THE PROBLEM:
Your job is to copy the data that follows exactly, every line included.

DATASET CONTENT:
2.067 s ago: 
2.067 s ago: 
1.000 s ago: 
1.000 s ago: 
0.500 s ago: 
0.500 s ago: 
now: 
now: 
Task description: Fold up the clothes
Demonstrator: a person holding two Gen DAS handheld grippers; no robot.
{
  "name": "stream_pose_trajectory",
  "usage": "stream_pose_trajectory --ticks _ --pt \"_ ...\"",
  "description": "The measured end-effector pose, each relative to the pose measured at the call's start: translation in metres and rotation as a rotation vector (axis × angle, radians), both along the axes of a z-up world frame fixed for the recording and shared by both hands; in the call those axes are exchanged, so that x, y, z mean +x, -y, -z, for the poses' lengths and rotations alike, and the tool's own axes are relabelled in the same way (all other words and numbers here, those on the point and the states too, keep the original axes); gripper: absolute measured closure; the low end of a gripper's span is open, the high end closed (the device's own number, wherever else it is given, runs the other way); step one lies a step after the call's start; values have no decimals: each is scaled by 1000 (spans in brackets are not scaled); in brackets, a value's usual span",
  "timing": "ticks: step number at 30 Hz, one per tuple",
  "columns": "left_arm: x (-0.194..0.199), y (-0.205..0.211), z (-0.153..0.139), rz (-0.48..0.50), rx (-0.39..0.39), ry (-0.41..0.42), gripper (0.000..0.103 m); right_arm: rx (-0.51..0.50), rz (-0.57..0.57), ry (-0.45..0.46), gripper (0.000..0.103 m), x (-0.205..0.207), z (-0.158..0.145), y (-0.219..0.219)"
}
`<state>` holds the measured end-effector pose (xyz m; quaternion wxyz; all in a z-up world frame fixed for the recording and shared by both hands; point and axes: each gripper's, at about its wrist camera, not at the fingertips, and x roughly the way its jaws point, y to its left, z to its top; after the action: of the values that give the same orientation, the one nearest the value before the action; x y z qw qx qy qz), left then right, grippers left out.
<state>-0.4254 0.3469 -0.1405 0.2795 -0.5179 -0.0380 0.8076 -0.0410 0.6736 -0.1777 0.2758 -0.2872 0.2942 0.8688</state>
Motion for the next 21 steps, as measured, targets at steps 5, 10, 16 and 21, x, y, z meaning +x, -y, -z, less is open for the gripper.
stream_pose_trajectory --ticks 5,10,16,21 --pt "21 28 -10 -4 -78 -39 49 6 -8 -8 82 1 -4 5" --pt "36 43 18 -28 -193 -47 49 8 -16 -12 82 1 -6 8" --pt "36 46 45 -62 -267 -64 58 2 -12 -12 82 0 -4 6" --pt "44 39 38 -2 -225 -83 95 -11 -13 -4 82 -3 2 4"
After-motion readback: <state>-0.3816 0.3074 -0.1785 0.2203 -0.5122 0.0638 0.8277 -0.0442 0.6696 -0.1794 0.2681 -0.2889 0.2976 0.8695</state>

SOLVED EXERCISE:
2.067 s ago: 
2.067 s ago: 
1.000 s ago: 
1.000 s ago: 
0.500 s ago: 
0.500 s ago: 
now: 
now: 
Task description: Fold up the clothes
Demonstrator: a person holding two Gen DAS handheld grippers; no robot.
{
  "name": "stream_pose_trajectory",
  "usage": "stream_pose_trajectory --ticks _ --pt \"_ ...\"",
  "description": "The measured end-effector pose, each relative to the pose measured at the call's start: translation in metres and rotation as a rotation vector (axis × angle, radians), both along the axes of a z-up world frame fixed for the recording and shared by both hands; in the call those axes are exchanged, so that x, y, z mean +x, -y, -z, for the poses' lengths and rotations alike, and the tool's own axes are relabelled in the same way (all other words and numbers here, those on the point and the states too, keep the original axes); gripper: absolute measured closure; the low end of a gripper's span is open, the high end closed (the device's own number, wherever else it is given, runs the other way); step one lies a step after the call's start; values have no decimals: each is scaled by 1000 (spans in brackets are not scaled); in brackets, a value's usual span",
  "timing": "ticks: step number at 30 Hz, one per tuple",
  "columns": "left_arm: x (-0.194..0.199), y (-0.205..0.211), z (-0.153..0.139), rz (-0.48..0.50), rx (-0.39..0.39), ry (-0.41..0.42), gripper (0.000..0.103 m); right_arm: rx (-0.51..0.50), rz (-0.57..0.57), ry (-0.45..0.46), gripper (0.000..0.103 m), x (-0.205..0.207), z (-0.158..0.145), y (-0.219..0.219)"
}
`<state>` holds the measured end-effector pose (xyz m; quaternion wxyz; all in a z-up world frame fixed for the recording and shared by both hands; point and axes: each gripper's, at about its wrist camera, not at the fingertips, and x roughly the way its jaws point, y to its left, z to its top; after the action: of the values that give the same orientation, the one nearest the value before the action; x y z qw qx qy qz), left then right, grippers left out.
<state>-0.4254 0.3469 -0.1405 0.2795 -0.5179 -0.0380 0.8076 -0.0410 0.6736 -0.1777 0.2758 -0.2872 0.2942 0.8688</state>
Motion for the next 21 steps, as measured, targets at steps 5, 10, 16 and 21, x, y, z meaning +x, -y, -z, less is open for the gripper.
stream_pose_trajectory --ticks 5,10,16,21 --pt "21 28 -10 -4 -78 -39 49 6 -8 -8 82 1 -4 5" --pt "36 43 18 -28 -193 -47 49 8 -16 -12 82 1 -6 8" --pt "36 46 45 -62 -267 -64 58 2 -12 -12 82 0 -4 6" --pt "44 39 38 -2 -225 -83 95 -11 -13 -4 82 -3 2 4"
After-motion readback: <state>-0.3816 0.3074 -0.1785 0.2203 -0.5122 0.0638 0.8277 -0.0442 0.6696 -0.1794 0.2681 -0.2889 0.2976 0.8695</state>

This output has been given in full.